It’s been a little over a week since WWE Network moved to Peacock’s streaming service, but some wrestling fans have already unhappy with NBCUniversal for removing a few segments from WWE’s past that had objectively bad taste.
Viewers have noticed that the version of WrestleMania 6 on Peacock no longer includes an interview and a contest where one side of “Rowdy” Roddy Piper’s body was painted black. Another short clip in which WWE Chairman and CEO Vince McMahon used a racist term on screen has been completely omitted Survivor Series 2005
WWE, especially in the late ’90s, when the’ Attitude Era ‘turned pro wrestling into a cultural phenomenon, brought out many questionable segments that only get worse when viewed through a 2021 lens. Some were downright insulting, overtly racist, and should never have happened at the time. Others were downright bizarre.
If you think you’re having a bad day, remember that there is an NBC intern scrolling through WWE’s entire video library editing offensive content for the Peacock Network, yet to come across Mae Young making a hand for the first time …

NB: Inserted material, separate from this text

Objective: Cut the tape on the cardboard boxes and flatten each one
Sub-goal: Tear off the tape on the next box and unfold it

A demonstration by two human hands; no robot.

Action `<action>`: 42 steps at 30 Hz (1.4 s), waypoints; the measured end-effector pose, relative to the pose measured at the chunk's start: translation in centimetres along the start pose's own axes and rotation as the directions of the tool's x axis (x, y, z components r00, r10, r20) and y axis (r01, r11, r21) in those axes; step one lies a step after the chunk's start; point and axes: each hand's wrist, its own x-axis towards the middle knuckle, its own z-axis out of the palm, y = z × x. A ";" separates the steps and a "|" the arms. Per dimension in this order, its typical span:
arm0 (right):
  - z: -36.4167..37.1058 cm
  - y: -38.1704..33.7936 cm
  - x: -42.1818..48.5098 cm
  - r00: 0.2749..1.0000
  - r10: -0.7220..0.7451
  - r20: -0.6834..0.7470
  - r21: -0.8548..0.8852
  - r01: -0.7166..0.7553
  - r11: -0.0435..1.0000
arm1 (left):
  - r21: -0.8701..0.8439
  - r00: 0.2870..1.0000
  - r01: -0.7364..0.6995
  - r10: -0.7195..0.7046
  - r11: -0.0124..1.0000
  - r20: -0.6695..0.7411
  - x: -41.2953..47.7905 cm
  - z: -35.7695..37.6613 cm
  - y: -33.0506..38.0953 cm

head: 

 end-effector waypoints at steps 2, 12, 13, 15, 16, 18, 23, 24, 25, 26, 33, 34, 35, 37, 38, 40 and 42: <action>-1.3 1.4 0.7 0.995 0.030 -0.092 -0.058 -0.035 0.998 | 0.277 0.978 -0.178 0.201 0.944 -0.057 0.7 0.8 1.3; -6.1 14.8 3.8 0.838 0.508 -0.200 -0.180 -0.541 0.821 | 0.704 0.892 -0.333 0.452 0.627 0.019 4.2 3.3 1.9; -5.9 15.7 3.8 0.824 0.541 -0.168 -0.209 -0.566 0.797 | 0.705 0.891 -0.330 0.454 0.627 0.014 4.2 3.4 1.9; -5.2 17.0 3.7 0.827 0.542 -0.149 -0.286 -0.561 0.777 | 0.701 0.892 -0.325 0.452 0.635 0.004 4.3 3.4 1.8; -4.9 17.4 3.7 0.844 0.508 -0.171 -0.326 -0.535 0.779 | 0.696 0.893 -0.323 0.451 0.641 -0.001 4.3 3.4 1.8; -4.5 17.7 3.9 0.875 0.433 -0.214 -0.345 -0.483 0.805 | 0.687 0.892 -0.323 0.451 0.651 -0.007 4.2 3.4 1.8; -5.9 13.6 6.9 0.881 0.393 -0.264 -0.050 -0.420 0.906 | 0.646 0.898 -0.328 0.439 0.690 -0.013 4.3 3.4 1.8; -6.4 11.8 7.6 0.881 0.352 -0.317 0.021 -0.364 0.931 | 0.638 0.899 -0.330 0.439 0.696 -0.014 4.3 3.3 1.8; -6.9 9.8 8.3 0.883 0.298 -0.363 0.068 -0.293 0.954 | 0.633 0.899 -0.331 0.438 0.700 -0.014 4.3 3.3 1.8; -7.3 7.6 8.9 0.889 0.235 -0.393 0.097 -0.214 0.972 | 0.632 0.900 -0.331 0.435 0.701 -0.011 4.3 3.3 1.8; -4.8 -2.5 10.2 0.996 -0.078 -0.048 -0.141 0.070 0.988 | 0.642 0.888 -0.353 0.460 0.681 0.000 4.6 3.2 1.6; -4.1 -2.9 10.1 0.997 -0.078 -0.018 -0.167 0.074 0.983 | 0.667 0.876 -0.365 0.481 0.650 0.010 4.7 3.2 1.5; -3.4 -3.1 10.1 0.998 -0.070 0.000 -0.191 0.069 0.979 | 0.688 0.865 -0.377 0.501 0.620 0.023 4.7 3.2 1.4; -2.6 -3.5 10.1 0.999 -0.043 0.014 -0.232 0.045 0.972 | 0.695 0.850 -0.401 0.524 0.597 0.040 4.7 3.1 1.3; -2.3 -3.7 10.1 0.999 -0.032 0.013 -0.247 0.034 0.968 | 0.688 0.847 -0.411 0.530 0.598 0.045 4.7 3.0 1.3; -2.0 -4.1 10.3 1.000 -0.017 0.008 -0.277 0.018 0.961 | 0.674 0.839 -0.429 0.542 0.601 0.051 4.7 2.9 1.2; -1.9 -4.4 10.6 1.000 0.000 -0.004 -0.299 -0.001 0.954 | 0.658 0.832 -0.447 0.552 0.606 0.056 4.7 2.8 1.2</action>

– Wrestling Travel (@WrestlingTravel) March 25, 2021
Some wrestlers have fun with the news:
I’m pretty sure none of my dad’s WWF promos make it to Peacock
– Brian Pillman Jr. (@FlyinBrianJr) March 25, 2021
Hey #Peacock if you wanted to remove any of my 2003 dance gimmicks, that would be okay.
– Lance Storm (@LanceStorm) March 26, 2021
On the WWE network, these shows were all available in their original form with no apparent cuts or censorship. Rather than erasing history, fans have suggested that Peacock should go the same way as Disney Plus and show a disclaimer before programming, which is particularly reprehensible.
That doesn’t seem to be the approach Peacock is taking. According to The Hollywood ReporterNBCUniversal is reviewing the entire WWE video library gained from the WWE Network deal. This partly explains why only some of the WWE pay-per-views and past shows are available to stream as of now; Peacock has said it plans to have the entire vault up and running by the end of August. WWE will be notified of any changes and edits, the report said. The edge has reached out to both Peacock and WWE for more details and context on how the former plans to edit WWE content.
The stand-alone WWE network service will shut down to customers in the United States in a few days: it goes offline on April 4. After that, Peacock will be the only destination with all this professional wrestling history. Outside of the US, the WWE network remains operational, and this has led some fans to seek out VPN options to maintain access to the service they are familiar with, and one that preserves WWE’s past as it happened – even the terrible pieces.